• [INPUT DATA]
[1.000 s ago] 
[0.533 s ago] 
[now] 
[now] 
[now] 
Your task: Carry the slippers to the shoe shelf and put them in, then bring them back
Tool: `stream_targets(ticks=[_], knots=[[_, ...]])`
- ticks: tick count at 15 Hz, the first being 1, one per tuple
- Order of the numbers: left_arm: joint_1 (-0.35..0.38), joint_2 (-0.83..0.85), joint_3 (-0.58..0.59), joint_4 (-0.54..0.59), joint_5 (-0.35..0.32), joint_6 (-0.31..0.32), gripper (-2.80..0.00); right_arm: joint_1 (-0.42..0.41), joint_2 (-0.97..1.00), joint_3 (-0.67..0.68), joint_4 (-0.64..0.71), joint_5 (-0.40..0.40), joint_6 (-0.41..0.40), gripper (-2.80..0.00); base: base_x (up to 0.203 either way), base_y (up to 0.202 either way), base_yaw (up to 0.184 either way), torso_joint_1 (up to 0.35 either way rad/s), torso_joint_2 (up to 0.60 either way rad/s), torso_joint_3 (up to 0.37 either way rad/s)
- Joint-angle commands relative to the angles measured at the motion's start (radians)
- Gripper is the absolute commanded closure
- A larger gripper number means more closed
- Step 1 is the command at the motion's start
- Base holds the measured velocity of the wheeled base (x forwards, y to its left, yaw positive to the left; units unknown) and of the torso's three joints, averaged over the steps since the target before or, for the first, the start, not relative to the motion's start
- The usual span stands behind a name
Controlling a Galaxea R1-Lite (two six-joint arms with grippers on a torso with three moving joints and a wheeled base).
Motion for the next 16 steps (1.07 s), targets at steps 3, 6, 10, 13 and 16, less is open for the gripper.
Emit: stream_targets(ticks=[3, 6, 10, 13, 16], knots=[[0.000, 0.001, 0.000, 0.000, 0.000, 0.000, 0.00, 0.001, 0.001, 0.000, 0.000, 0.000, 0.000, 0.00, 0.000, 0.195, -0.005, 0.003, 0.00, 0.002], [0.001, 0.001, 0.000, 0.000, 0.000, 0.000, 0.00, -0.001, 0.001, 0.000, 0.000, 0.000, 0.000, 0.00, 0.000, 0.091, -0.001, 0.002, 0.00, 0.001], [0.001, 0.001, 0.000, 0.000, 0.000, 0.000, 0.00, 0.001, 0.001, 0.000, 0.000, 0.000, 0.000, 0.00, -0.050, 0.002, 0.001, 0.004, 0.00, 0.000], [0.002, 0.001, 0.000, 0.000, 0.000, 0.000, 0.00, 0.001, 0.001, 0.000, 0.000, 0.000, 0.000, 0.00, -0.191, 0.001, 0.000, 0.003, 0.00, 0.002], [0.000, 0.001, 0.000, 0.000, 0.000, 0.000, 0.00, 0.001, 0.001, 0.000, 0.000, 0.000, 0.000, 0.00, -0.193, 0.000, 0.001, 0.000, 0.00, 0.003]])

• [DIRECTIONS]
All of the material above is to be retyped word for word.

• [WRITTEN SOLUTION]
[1.000 s ago] 
[0.533 s ago] 
[now] 
[now] 
[now] 
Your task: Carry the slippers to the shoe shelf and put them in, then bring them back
Tool: `stream_targets(ticks=[_], knots=[[_, ...]])`
- ticks: tick count at 15 Hz, the first being 1, one per tuple
- Order of the numbers: left_arm: joint_1 (-0.35..0.38), joint_2 (-0.83..0.85), joint_3 (-0.58..0.59), joint_4 (-0.54..0.59), joint_5 (-0.35..0.32), joint_6 (-0.31..0.32), gripper (-2.80..0.00); right_arm: joint_1 (-0.42..0.41), joint_2 (-0.97..1.00), joint_3 (-0.67..0.68), joint_4 (-0.64..0.71), joint_5 (-0.40..0.40), joint_6 (-0.41..0.40), gripper (-2.80..0.00); base: base_x (up to 0.203 either way), base_y (up to 0.202 either way), base_yaw (up to 0.184 either way), torso_joint_1 (up to 0.35 either way rad/s), torso_joint_2 (up to 0.60 either way rad/s), torso_joint_3 (up to 0.37 either way rad/s)
- Joint-angle commands relative to the angles measured at the motion's start (radians)
- Gripper is the absolute commanded closure
- A larger gripper number means more closed
- Step 1 is the command at the motion's start
- Base holds the measured velocity of the wheeled base (x forwards, y to its left, yaw positive to the left; units unknown) and of the torso's three joints, averaged over the steps since the target before or, for the first, the start, not relative to the motion's start
- The usual span stands behind a name
Controlling a Galaxea R1-Lite (two six-joint arms with grippers on a torso with three moving joints and a wheeled base).
Motion for the next 16 steps (1.07 s), targets at steps 3, 6, 10, 13 and 16, less is open for the gripper.
Emit: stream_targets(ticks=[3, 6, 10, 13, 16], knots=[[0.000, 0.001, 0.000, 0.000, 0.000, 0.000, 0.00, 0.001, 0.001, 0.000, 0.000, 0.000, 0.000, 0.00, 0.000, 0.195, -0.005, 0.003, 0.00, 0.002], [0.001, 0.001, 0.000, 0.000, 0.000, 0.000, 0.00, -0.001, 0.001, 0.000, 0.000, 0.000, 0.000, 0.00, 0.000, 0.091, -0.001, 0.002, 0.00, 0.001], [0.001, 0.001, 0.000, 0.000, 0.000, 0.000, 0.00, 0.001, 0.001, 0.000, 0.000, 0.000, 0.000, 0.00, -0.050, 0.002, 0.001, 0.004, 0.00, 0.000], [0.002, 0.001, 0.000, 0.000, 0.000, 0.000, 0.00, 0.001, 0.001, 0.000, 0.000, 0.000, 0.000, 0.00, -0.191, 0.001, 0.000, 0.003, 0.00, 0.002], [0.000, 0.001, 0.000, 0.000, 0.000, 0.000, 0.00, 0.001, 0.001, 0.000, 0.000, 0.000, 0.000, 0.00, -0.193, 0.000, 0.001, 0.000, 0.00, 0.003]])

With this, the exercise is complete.